---- SUPPLIED RECORDS
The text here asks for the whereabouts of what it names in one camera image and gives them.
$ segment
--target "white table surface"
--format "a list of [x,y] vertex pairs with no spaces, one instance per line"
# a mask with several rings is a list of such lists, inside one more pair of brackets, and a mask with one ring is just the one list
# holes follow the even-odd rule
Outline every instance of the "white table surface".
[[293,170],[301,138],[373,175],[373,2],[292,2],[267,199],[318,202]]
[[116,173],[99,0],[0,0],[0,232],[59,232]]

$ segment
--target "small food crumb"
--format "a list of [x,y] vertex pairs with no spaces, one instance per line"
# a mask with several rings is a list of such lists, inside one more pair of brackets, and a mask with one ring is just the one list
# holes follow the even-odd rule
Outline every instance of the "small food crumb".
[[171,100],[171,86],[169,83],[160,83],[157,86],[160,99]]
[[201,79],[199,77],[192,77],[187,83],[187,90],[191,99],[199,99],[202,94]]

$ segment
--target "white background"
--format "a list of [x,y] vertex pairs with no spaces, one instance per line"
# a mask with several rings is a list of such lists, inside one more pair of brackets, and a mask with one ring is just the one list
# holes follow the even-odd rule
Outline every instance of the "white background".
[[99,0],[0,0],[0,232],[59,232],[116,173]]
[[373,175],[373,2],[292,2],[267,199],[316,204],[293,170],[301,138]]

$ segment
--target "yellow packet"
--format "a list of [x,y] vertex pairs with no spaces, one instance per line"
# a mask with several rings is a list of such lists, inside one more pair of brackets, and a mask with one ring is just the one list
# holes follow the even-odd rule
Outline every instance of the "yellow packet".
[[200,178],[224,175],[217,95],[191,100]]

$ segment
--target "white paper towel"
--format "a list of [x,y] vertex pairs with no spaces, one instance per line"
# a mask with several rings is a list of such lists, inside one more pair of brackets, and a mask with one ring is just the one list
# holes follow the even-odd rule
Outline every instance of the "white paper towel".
--------
Lines containing the string "towel" are the ones to copy from the entries above.

* ANSWER SPACE *
--target "white paper towel"
Outline every instance of the "white paper towel".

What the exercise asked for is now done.